_The problem:_
In the data below, set down exactly the lines from the one containing "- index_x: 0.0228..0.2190" up to and including the one containing "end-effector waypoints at". Leave the pictures out.

_Dataset records:_
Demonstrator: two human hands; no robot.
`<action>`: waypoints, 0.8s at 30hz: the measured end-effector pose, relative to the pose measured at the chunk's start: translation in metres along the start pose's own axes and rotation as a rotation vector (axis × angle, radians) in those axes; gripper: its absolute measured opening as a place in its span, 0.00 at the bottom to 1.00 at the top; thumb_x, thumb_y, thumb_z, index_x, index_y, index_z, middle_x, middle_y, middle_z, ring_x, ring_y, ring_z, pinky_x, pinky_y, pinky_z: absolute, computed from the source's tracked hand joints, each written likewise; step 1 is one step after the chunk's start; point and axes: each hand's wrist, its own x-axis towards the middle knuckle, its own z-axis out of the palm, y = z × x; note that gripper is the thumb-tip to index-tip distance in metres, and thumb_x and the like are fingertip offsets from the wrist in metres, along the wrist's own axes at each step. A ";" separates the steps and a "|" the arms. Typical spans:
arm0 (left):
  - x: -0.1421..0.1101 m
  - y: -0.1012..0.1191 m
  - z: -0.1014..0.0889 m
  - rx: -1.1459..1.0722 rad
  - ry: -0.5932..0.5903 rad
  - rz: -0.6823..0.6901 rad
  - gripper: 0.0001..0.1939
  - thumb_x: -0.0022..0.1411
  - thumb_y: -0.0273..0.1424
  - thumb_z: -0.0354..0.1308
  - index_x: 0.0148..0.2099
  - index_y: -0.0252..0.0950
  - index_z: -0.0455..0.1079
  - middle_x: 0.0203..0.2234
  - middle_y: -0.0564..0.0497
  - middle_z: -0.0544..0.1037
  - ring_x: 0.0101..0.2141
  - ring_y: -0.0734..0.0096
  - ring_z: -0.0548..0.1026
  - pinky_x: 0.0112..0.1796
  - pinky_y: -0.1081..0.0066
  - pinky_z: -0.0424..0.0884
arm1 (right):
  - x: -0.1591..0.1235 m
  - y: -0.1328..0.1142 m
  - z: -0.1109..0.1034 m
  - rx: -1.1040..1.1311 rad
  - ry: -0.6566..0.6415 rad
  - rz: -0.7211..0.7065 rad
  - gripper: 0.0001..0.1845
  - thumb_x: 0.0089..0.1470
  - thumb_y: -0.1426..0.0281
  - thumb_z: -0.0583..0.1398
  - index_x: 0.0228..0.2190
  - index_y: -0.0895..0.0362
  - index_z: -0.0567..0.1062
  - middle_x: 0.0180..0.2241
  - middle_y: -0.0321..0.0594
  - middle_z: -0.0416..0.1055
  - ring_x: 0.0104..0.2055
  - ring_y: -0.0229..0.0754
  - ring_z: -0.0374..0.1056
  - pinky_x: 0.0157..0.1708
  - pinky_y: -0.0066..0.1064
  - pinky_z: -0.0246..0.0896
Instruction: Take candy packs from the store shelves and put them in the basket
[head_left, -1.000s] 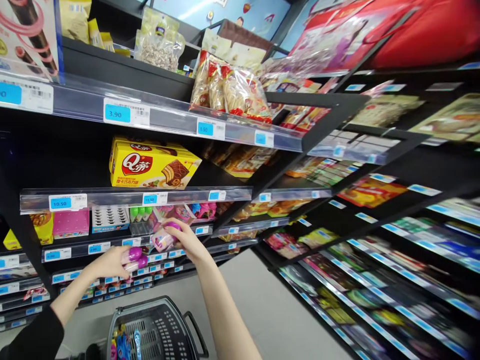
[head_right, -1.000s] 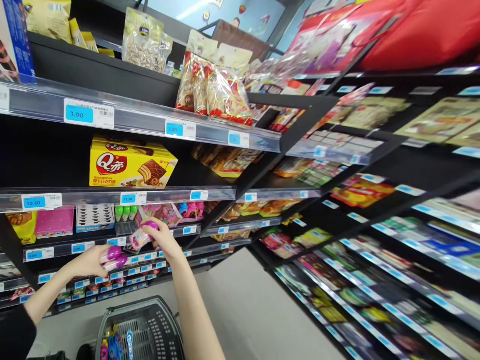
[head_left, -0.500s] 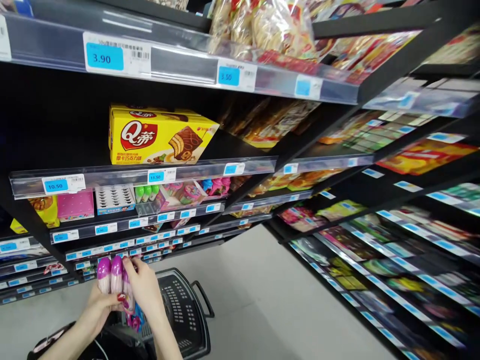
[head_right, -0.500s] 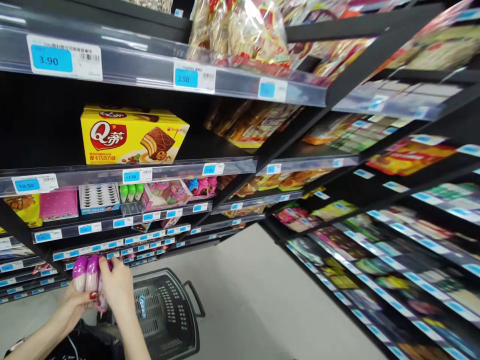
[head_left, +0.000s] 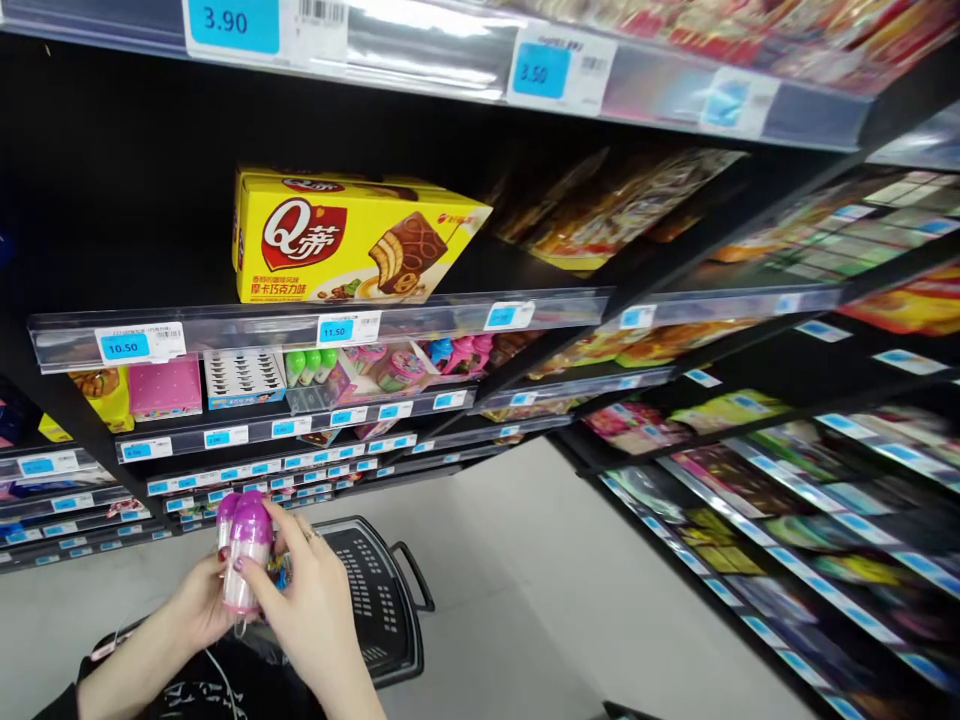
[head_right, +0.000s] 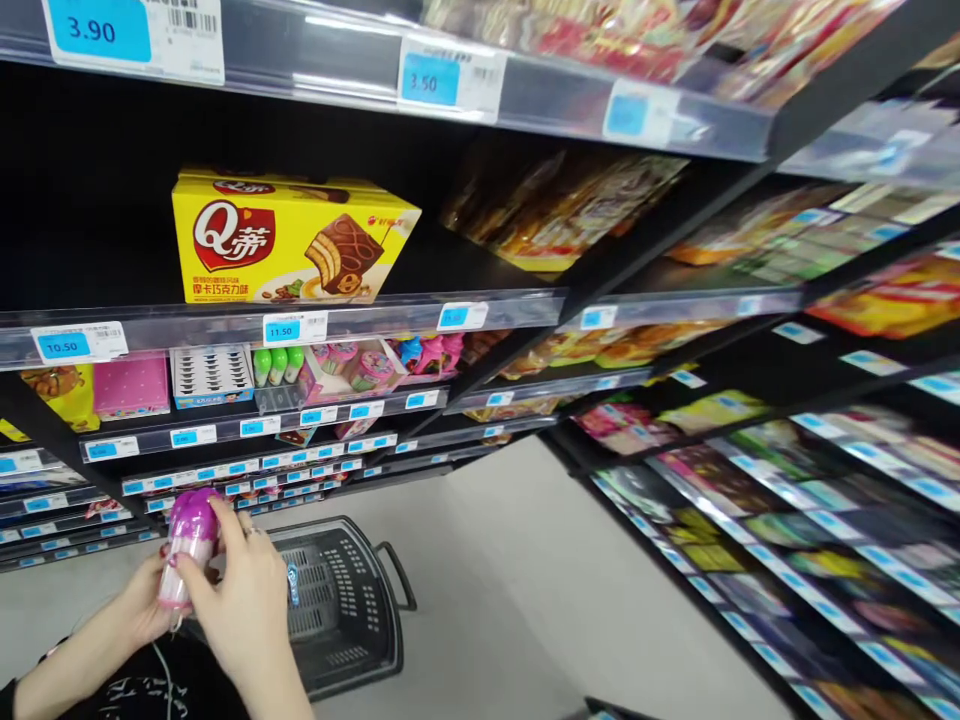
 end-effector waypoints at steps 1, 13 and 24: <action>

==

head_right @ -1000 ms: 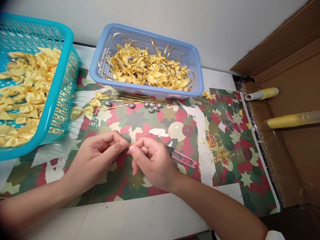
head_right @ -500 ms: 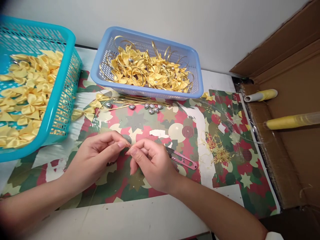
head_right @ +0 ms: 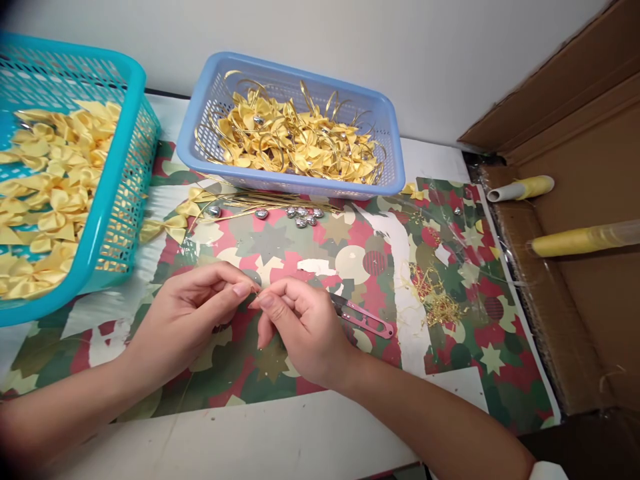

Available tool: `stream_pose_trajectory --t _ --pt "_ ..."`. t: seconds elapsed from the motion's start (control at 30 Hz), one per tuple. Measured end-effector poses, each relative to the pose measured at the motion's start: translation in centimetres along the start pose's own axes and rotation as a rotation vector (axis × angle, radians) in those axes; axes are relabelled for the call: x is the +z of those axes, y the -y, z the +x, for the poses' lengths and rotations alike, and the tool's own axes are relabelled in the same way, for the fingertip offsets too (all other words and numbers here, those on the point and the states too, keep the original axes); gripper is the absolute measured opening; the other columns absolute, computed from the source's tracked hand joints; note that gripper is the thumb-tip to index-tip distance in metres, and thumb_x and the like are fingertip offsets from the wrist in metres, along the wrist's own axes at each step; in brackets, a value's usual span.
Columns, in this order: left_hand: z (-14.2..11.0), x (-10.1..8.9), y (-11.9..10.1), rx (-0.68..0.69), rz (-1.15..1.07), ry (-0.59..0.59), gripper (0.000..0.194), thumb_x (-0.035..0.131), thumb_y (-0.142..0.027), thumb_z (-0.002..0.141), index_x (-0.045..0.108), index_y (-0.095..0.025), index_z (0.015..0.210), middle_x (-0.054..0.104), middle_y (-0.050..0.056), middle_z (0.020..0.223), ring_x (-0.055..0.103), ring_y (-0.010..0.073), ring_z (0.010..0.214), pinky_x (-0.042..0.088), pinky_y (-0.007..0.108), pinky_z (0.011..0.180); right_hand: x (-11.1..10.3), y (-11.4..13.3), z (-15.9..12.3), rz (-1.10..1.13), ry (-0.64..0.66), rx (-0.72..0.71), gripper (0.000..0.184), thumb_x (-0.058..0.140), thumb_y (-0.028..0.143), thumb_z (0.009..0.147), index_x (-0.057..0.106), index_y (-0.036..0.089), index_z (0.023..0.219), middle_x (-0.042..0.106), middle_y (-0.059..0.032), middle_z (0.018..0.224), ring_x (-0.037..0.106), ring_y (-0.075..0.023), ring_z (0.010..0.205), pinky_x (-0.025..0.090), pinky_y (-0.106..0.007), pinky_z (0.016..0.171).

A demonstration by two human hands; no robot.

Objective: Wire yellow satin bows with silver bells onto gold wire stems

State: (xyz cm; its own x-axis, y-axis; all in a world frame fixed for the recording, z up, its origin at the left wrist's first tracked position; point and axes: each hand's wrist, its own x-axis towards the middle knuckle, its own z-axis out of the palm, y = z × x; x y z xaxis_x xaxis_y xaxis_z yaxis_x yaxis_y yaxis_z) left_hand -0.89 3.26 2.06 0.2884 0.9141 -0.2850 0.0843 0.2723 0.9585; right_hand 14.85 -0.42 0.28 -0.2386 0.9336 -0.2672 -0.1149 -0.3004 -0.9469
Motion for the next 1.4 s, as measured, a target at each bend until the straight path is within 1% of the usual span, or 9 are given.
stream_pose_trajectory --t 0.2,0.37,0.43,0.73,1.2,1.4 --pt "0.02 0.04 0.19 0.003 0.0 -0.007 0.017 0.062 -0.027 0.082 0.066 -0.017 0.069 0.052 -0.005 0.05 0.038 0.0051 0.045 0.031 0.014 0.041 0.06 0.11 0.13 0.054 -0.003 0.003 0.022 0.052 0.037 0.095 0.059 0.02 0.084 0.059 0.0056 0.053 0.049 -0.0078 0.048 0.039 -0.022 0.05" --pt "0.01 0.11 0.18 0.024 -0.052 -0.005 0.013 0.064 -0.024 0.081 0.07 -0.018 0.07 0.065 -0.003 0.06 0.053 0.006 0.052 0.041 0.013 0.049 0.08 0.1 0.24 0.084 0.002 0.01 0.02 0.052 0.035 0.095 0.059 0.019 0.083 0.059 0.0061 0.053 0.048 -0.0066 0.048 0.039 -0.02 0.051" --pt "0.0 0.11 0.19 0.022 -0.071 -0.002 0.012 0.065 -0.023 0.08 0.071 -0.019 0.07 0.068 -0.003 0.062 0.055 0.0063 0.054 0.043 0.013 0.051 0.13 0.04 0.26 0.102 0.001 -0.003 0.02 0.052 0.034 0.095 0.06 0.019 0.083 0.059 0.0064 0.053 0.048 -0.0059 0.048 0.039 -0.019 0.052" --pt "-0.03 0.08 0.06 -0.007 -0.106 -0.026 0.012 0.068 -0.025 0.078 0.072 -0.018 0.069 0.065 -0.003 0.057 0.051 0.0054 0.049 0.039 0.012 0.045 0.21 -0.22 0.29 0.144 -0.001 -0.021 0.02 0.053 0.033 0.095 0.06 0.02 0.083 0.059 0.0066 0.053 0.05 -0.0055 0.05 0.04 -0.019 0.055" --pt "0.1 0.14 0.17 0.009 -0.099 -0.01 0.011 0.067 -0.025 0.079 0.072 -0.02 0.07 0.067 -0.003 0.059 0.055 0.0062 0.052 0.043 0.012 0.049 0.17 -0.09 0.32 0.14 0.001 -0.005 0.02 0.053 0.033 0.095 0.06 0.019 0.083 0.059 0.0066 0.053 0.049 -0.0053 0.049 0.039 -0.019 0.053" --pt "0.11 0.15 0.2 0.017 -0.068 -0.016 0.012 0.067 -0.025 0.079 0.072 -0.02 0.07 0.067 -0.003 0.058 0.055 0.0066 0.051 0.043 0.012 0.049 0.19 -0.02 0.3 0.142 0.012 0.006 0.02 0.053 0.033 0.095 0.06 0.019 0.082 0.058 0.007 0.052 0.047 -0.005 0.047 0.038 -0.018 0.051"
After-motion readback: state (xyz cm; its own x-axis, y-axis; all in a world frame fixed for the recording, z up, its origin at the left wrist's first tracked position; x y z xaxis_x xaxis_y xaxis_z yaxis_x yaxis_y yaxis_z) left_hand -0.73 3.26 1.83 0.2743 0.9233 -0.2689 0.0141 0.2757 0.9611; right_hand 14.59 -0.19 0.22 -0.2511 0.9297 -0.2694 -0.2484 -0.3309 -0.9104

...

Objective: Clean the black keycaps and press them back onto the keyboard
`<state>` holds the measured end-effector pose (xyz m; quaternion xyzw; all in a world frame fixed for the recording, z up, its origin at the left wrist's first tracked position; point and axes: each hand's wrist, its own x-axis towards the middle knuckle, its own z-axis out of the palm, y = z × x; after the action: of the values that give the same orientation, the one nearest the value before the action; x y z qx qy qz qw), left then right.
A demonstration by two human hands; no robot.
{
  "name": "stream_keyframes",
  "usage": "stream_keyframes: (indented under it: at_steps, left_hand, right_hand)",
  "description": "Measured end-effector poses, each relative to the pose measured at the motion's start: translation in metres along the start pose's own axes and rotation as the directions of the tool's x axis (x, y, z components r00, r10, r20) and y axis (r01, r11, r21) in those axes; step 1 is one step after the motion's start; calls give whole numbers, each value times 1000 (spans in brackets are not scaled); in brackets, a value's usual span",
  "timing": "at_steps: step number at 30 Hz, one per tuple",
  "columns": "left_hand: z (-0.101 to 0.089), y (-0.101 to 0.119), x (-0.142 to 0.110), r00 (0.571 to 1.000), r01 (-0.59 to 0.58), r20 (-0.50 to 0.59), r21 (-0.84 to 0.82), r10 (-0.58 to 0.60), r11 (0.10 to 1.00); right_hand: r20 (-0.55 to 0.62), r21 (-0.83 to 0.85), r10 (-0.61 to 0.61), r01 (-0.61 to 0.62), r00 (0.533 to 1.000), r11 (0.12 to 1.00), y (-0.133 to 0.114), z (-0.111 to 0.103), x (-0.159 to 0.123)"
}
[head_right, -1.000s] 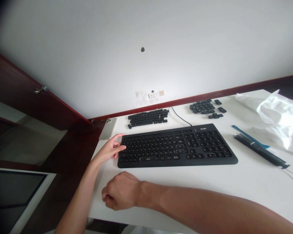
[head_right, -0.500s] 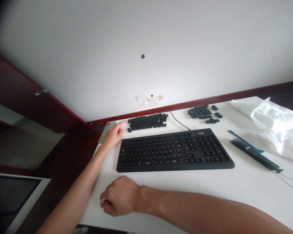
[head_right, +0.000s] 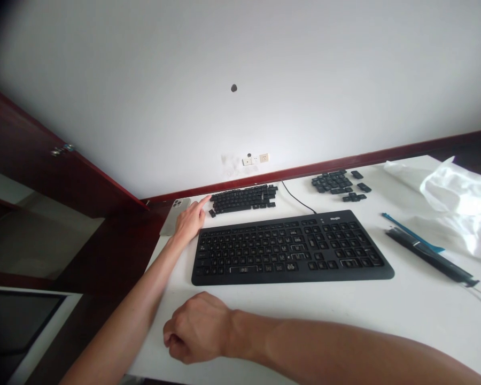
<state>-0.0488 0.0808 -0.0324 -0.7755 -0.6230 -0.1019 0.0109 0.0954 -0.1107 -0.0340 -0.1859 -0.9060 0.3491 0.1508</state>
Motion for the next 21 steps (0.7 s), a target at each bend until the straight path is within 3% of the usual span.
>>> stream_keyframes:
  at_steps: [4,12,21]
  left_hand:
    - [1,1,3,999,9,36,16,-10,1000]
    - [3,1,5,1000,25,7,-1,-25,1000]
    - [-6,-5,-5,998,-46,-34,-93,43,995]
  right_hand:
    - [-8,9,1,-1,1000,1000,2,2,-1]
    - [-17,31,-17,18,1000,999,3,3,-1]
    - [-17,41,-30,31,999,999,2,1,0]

_Expected answer:_
  - index_x: 0.0228..0.2190
  - index_y: -0.0895..0.0362
  - index_z: -0.0567..0.1062
  - middle_x: 0.0180..0.2241
  - middle_y: -0.0321..0.0594
  - middle_z: -0.0416..0.1055
  - ring_x: 0.0104..0.2055
  - ring_y: -0.0229..0.0754
  - ring_z: -0.0374..0.1056
  - pinky_x: 0.0157..0.1708
  - pinky_y: -0.0066..0.1064
  - pinky_z: -0.0246..0.0896
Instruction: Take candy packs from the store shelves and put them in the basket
[head_left, -1.000s] 
[head_right, -1.000s] 
[head_left, -0.500s] 
[head_right, -0.500s] 
[head_left, +0.000s] 
[head_right, +0.000s] 
 end-effector waypoints at steps 1, 13 and 24: <action>

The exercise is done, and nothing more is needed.